Nikt nikomu nic nie zarzucił. Nie przedstawił żadnych dowodów. Nie było awantury, interwencji służb porządkowych pracowników lotniska czy linii lotniczych. Nie było zapisu z monitoringu. Była grupa kilkudziesięciu mężczyzn nieubranych w dresy reprezentacji, którzy rozmawiali. Śmiali się, byli głośni, pewnie trochę przeszkadzali na lotnisku ludziom, którzy chcieli w spokoju odpocząć i zakłocili ich przestrzeń (w końcu to było to kilkadziesiąt osób). Kapitan samolotu stwierdził, że polskiej grupy nie zabierze, bo ktoś z pasażerów zgłosił, że boi się biało-czerwonej grupy. Nie czuje się komfortowo w towarzystwie ludzi, którzy wyglądają groźnie i nie wiadomo, do czego są zdolni.

Byłem wiele razy w towarzystwie sportowców po rywalizacji sportowej. Wiem, jaki wtedy panuje klimat – niezależnie od wyniki meczu czy walki występują endorfiny i człowiek potrzebuje odreagowania. Sam po galach MMA najczęściej kończę ze szklanką whiskey i rozmawiam z ludźmi, z którymi wspólnie przechodziłem przez całe wydarzenie. Czy zawodnicy MMA lub pięściarze, ludzie, którzy zarabiają na chleb bijąc po twarzy drugą osobę, są wtedy agresywni? Nie. Są poobijani, zmęczeni, szczęśliwi lub wkurwieni – różnie, wszystko zależy od tego, jak poszło. Nigdy nie widziałem jednak, żeby interweniować musiała ochrona.

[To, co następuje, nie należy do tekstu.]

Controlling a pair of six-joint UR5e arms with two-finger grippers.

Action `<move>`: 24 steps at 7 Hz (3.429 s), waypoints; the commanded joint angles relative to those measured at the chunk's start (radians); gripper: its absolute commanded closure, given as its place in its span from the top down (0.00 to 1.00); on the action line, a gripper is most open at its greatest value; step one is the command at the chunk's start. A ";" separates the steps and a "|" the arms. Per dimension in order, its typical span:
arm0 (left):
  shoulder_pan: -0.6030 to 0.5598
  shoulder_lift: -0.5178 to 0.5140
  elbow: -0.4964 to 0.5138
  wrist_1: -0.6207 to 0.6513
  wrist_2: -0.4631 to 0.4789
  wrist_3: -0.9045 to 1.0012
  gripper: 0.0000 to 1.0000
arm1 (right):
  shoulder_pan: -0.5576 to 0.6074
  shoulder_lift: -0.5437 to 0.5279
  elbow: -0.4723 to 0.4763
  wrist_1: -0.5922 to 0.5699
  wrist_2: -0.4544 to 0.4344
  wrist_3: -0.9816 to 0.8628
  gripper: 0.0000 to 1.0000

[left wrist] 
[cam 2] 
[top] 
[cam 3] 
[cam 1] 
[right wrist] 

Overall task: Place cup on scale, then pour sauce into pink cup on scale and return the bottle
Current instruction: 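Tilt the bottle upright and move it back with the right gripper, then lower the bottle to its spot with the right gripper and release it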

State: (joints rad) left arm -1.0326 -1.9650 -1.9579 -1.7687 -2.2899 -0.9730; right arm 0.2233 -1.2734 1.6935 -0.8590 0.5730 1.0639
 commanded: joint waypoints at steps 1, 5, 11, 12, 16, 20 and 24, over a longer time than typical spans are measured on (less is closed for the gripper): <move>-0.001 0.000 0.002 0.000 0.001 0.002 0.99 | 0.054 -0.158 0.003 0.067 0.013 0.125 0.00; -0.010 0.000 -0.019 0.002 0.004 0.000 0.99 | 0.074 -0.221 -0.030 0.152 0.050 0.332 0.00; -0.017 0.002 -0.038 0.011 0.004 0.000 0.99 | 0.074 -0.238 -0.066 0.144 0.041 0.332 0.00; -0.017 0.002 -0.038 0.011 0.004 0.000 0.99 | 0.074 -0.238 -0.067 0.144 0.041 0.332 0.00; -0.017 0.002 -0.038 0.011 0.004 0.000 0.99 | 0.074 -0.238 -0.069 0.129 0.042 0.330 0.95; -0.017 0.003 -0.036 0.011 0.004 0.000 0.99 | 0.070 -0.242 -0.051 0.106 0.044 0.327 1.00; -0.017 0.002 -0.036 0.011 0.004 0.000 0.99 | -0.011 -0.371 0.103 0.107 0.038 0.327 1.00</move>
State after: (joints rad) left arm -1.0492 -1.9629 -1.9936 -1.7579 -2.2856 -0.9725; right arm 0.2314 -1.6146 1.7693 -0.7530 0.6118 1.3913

Wiadomo – można pomyśleć teraz, że bronię kolegów, którzy nie zostali wskazani na pokład samolotu. Najważniejsze w tej sytuacji są jednak fakty, a te bronią rugbistów. Nikt nie dostał mandatu, nikt nie miał problemów z policją, która była wezwana na miejsce zdarzenia. Bezpłatnie przebukowano wszystkie bilety lotnicze na następny dzień, a jedyne, za co kadra musiała zapłacić, to hotel w Amsterdamie, by przenocować w Holandii i rano wyruszyć w kolejną podróż.

Dziwię się Kwiatkowskiemu, bo za chwilę na antenie stacji, w której pracuje, pokażą się rugbiści – na pewno w rozgrywkach Ekstraligi i prawie na pewno w spotkaniach reprezentacji. Czy takie Tweety bez wcześniejszego sprawdzenia to jawne działanie na niekorzyść właśnej firmy? Czy może chęć szerszej ekspozycji w mediach, w których tego typu wiadomości rozchodzą się zdecydowanie szybciej niż merytoryczne treści dotyczące rugby, które zbyt wielu osób w naszym kraju nie interesują?